[Stored records]
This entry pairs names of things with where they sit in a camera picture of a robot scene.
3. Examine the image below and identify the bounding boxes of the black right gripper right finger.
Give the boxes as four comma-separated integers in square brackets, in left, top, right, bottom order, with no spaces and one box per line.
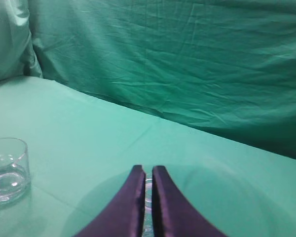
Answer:
[151,165,225,237]

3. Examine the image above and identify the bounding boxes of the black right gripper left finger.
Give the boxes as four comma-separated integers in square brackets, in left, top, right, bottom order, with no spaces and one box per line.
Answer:
[75,165,146,237]

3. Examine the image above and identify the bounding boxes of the clear plastic water bottle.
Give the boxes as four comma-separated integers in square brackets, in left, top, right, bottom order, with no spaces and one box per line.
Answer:
[142,178,154,237]

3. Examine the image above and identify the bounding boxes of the green table cloth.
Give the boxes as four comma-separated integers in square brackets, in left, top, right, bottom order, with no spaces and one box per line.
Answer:
[0,77,296,237]

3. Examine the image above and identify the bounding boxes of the clear glass mug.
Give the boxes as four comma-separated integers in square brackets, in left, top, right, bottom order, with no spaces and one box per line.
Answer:
[0,137,31,204]

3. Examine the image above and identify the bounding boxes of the green backdrop cloth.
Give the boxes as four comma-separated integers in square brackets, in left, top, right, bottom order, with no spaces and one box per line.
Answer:
[0,0,296,159]

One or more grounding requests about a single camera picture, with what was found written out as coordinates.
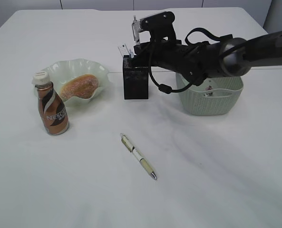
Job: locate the yellow clip pen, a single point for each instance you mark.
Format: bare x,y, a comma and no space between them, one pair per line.
139,156

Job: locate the sugared bread roll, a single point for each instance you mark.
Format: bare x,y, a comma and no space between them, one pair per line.
81,87

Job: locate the black clip pen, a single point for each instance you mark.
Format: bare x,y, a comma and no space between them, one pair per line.
136,30

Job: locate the clear plastic ruler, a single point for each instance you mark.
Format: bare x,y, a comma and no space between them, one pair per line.
123,50

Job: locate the black mesh pen holder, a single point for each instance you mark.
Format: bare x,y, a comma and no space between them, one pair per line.
135,78

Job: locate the brown coffee bottle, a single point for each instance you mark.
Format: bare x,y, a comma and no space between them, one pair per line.
50,106

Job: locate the green plastic basket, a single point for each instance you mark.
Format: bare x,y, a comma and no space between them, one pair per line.
226,93

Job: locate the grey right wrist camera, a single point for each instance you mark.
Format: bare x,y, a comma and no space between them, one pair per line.
159,26

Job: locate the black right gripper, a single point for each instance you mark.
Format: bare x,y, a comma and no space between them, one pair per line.
194,62

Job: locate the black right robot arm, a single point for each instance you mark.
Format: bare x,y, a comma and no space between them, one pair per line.
226,57

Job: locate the green wavy glass plate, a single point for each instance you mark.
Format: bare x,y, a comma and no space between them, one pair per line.
62,72

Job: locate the blue clip pen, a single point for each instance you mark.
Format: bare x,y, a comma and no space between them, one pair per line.
131,53

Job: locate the large paper ball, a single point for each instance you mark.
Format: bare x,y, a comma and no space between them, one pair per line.
208,91

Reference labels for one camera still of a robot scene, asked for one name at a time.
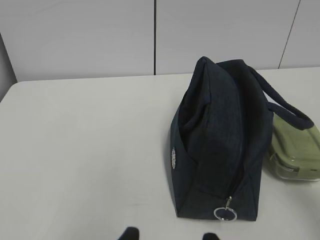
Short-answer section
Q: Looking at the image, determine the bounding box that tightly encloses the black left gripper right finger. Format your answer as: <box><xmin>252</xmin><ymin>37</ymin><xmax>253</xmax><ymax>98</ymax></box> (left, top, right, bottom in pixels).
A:
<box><xmin>202</xmin><ymin>232</ymin><xmax>218</xmax><ymax>240</ymax></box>

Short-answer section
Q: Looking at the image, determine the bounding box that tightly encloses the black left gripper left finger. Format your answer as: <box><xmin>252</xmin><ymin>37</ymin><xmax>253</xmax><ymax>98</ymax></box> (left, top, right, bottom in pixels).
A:
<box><xmin>118</xmin><ymin>226</ymin><xmax>140</xmax><ymax>240</ymax></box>

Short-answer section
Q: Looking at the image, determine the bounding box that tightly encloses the dark blue fabric lunch bag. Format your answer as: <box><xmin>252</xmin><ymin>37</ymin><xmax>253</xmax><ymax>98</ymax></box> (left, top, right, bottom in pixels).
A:
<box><xmin>170</xmin><ymin>56</ymin><xmax>314</xmax><ymax>221</ymax></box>

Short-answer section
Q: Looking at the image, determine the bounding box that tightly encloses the green lidded glass food container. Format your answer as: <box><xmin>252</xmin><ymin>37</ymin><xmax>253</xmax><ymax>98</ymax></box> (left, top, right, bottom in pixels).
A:
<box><xmin>267</xmin><ymin>114</ymin><xmax>320</xmax><ymax>181</ymax></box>

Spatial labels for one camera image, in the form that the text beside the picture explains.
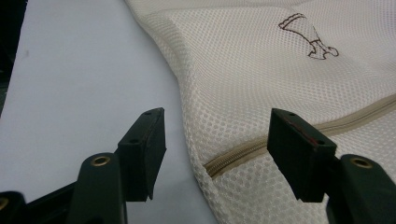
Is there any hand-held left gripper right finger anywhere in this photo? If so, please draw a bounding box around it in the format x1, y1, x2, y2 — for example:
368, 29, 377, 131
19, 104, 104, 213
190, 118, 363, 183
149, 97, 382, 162
266, 107, 338, 203

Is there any cream mesh laundry bag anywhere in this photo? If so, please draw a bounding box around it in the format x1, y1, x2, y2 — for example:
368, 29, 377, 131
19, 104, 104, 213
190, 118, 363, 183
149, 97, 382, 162
124, 0, 396, 224

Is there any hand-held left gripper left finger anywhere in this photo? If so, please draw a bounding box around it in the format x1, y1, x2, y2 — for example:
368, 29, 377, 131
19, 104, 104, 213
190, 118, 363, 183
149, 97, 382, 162
117, 107, 167, 203

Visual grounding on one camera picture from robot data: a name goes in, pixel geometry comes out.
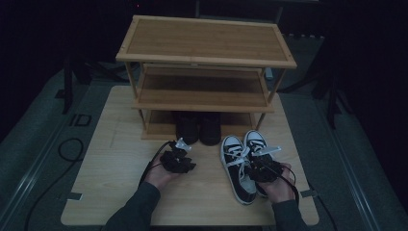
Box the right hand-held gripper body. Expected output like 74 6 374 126
244 145 285 184

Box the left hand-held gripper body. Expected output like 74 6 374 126
159 138 193 174

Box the black shoe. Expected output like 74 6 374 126
174 111 200 146
199 111 222 147

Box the black white canvas sneaker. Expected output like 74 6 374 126
242 129 280 198
219 134 258 206

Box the wooden shoe rack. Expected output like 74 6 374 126
115 14 298 143

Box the person's left hand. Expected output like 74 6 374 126
143 160 182 193

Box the person's right hand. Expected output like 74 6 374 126
256 162 297 205

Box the black stand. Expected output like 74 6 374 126
54 54 129 115
278 64 354 129

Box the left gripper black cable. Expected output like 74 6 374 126
138 141 176 187

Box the grey floor rail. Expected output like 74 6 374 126
0 118 70 222
330 128 383 231

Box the black floor cable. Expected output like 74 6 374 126
23 138 85 231

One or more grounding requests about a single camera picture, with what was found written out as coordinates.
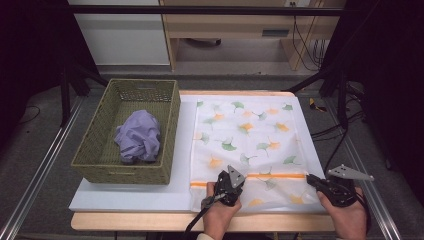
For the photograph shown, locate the long black floor cable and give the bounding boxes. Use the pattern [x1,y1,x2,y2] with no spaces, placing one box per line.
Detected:
[323,128,348,175]

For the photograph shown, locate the white cabinet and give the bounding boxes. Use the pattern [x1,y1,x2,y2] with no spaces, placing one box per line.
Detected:
[68,0,171,66]

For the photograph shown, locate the bundle of black cables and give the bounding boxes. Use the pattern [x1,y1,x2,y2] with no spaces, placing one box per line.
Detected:
[311,109,365,142]

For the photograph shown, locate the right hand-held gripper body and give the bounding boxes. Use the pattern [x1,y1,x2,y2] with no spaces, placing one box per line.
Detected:
[318,164,375,208]

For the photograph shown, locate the aluminium rail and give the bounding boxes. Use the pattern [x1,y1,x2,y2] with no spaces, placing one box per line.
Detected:
[0,96,84,240]
[324,98,403,240]

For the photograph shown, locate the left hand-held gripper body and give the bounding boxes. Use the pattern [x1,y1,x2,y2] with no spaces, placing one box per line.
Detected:
[214,165,247,208]

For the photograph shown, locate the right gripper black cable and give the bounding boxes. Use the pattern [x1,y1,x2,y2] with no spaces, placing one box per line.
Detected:
[353,190,373,234]

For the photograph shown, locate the hanging black cables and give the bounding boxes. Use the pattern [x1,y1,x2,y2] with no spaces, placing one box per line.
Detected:
[291,14,327,72]

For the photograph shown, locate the person's left hand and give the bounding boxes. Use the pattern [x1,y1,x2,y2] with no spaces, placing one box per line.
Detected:
[202,182,243,240]

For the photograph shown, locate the purple cloth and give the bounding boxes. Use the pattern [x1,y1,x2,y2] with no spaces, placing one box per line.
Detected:
[114,109,162,165]

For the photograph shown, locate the green woven basket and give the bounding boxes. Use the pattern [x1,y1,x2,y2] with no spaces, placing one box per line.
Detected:
[70,78,182,185]

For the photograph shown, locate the white board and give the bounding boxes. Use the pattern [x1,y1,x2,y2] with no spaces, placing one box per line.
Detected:
[68,94,336,214]

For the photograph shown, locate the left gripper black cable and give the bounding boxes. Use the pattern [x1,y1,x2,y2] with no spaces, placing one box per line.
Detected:
[183,193,228,240]

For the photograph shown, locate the black metal stand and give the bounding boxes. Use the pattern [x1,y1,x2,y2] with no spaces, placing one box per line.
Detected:
[286,63,351,131]
[59,59,109,128]

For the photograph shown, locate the thin black cable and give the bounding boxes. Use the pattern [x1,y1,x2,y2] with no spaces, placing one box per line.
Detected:
[18,105,42,126]

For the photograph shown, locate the black horizontal bar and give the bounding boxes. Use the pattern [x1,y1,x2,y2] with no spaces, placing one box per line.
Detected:
[66,4,346,17]

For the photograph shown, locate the yellow and black tool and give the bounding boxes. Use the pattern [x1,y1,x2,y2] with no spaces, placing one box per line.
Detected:
[308,97,328,113]

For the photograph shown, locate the white leaf-print laundry bag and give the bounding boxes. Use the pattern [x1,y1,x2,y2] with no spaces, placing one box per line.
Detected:
[189,99,326,213]

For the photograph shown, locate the person's right hand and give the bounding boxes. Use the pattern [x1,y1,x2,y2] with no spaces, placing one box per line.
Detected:
[316,187,368,240]

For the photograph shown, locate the black curtain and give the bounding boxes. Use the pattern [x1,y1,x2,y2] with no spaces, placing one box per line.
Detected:
[328,0,424,206]
[0,0,99,149]

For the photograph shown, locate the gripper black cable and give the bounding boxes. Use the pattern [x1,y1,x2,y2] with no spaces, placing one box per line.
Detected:
[353,190,373,234]
[183,193,228,240]

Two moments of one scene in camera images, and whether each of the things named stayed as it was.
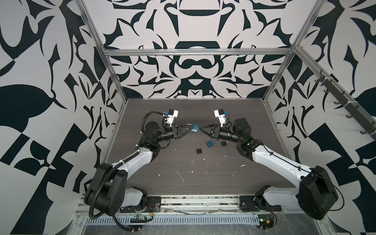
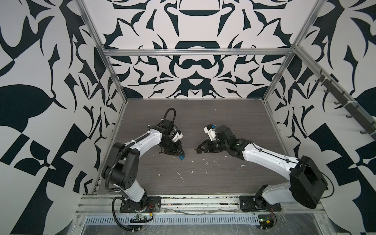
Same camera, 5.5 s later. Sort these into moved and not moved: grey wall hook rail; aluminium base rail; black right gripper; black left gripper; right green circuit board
Moved: black left gripper; black right gripper
Not moved: right green circuit board; aluminium base rail; grey wall hook rail
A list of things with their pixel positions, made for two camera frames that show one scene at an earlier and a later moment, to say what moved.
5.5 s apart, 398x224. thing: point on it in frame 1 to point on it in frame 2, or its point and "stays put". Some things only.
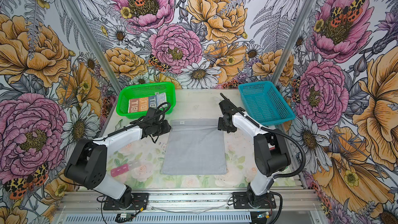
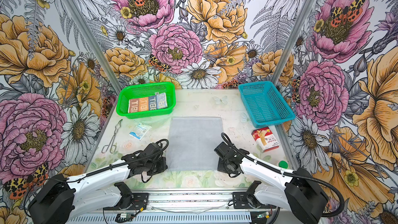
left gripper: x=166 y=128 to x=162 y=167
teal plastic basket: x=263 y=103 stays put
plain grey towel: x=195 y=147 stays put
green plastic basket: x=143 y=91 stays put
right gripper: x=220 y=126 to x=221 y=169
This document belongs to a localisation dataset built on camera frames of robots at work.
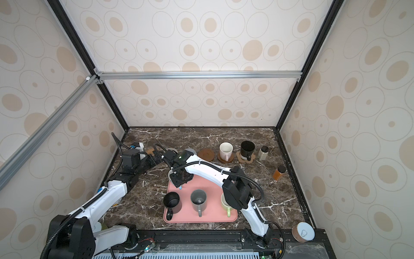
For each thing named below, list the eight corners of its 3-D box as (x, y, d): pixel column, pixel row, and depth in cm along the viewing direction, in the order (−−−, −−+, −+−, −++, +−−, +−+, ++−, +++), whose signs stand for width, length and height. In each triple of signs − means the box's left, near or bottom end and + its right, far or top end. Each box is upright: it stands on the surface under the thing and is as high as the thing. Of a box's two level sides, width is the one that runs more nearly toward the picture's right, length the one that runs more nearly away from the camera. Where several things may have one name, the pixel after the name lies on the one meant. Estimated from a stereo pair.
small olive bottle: (257, 161, 104) (261, 153, 97) (256, 154, 108) (259, 145, 101) (265, 161, 104) (269, 153, 97) (264, 154, 108) (267, 145, 101)
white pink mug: (220, 166, 101) (220, 156, 93) (219, 152, 108) (220, 142, 100) (232, 166, 101) (234, 156, 93) (230, 152, 108) (232, 142, 100)
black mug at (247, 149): (240, 164, 102) (243, 154, 94) (238, 150, 109) (241, 140, 100) (252, 164, 102) (256, 154, 94) (250, 150, 109) (253, 140, 101)
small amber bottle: (275, 181, 95) (281, 173, 87) (270, 177, 97) (275, 169, 89) (281, 176, 97) (287, 168, 90) (276, 172, 99) (281, 163, 91)
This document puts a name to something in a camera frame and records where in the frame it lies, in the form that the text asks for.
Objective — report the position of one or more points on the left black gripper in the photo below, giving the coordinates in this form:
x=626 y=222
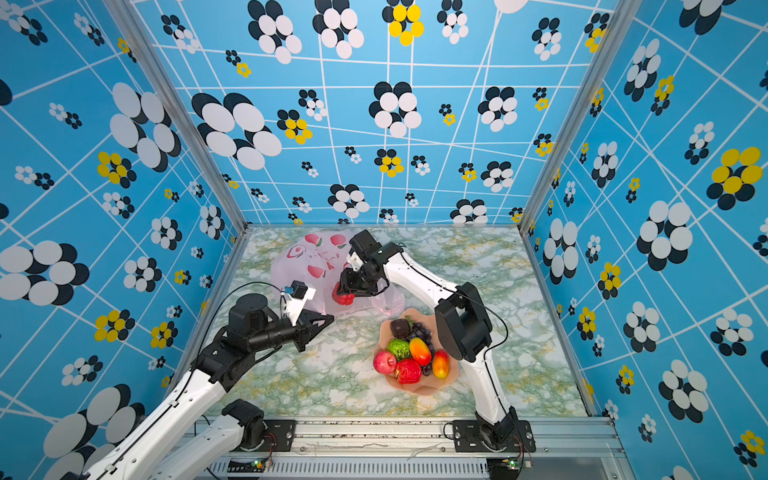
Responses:
x=307 y=329

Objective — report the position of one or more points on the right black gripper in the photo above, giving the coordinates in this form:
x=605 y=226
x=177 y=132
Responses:
x=348 y=280

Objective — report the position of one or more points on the red pomegranate fruit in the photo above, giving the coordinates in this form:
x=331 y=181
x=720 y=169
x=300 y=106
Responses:
x=343 y=299

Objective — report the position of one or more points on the pink plastic bag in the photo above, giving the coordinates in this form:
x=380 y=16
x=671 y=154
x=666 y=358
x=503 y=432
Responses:
x=317 y=259

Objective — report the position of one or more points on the red orange mango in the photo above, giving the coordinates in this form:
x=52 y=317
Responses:
x=420 y=351

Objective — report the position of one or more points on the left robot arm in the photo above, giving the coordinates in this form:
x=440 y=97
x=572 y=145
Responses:
x=113 y=438

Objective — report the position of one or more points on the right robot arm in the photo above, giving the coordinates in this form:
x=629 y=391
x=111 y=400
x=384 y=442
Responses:
x=463 y=326

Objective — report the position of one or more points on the dark mangosteen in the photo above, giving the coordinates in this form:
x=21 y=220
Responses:
x=401 y=328

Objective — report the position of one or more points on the purple grape bunch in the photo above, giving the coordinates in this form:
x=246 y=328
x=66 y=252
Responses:
x=420 y=331

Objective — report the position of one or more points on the green apple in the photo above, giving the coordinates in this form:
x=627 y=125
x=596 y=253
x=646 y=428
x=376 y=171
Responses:
x=399 y=348

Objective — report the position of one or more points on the pink red apple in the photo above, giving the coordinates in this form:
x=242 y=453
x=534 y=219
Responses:
x=385 y=362

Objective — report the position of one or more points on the red yellow peach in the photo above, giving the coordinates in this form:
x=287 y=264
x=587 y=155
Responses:
x=441 y=364

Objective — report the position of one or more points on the pink scalloped fruit plate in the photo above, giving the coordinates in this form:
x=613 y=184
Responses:
x=410 y=357

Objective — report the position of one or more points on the left green circuit board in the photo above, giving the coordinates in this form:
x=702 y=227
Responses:
x=248 y=466

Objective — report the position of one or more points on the green circuit board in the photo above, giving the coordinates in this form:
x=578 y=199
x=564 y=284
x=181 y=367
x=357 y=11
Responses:
x=248 y=466
x=503 y=469

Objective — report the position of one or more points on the right green circuit board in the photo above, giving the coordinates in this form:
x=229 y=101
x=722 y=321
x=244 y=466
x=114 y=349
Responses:
x=503 y=469

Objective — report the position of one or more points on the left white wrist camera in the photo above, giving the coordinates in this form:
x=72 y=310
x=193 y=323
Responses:
x=294 y=298

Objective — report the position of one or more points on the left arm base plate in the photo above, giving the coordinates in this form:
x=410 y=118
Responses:
x=279 y=435

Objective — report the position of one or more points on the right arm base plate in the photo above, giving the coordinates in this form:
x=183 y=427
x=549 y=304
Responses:
x=468 y=438

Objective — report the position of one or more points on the aluminium front rail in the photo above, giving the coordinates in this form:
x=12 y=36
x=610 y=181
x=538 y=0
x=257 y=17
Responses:
x=410 y=448

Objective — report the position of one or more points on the left aluminium corner post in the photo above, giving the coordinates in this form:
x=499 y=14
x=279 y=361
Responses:
x=127 y=21

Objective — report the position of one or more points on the aluminium corner post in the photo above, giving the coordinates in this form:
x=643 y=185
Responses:
x=621 y=21
x=127 y=21

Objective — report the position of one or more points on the right aluminium corner post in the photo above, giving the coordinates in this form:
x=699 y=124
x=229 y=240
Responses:
x=621 y=21

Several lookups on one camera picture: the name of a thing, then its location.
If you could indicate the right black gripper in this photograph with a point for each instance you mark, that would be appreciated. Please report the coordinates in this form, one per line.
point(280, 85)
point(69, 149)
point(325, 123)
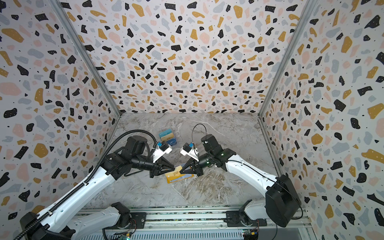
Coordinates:
point(195, 165)

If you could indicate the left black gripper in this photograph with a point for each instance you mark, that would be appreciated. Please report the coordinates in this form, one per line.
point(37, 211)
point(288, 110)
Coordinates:
point(161, 162)

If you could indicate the yellow card holder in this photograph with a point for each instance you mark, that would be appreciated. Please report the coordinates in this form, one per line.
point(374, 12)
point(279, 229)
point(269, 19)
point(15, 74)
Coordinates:
point(182, 177)

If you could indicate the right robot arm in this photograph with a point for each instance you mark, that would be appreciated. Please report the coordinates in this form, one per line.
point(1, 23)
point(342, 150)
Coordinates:
point(281, 199)

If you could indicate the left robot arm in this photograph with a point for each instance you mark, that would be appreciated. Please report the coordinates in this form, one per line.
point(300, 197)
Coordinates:
point(57, 222)

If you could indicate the white ventilation grille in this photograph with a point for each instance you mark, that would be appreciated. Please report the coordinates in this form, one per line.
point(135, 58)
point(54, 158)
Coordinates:
point(182, 235)

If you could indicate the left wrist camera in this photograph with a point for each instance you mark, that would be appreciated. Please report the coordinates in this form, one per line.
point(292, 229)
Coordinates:
point(161, 149)

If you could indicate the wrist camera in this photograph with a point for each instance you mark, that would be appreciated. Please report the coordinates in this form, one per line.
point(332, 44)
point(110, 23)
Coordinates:
point(161, 149)
point(190, 150)

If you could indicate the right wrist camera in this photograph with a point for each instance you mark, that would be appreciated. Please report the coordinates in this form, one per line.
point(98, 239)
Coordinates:
point(190, 150)

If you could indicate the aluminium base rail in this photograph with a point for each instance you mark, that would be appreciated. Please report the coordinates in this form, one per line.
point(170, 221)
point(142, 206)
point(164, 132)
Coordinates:
point(211, 218)

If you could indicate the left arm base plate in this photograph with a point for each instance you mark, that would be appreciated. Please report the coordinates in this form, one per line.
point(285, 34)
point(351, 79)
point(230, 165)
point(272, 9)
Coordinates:
point(132, 221)

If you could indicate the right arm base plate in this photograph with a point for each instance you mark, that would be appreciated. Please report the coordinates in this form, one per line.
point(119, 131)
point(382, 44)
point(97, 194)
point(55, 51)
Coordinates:
point(240, 219)

== ABOUT THIS EXERCISE ==
Say how many lines of the entries above include the string "text", giving the number and nothing else.

== WRITTEN SOLUTION ==
2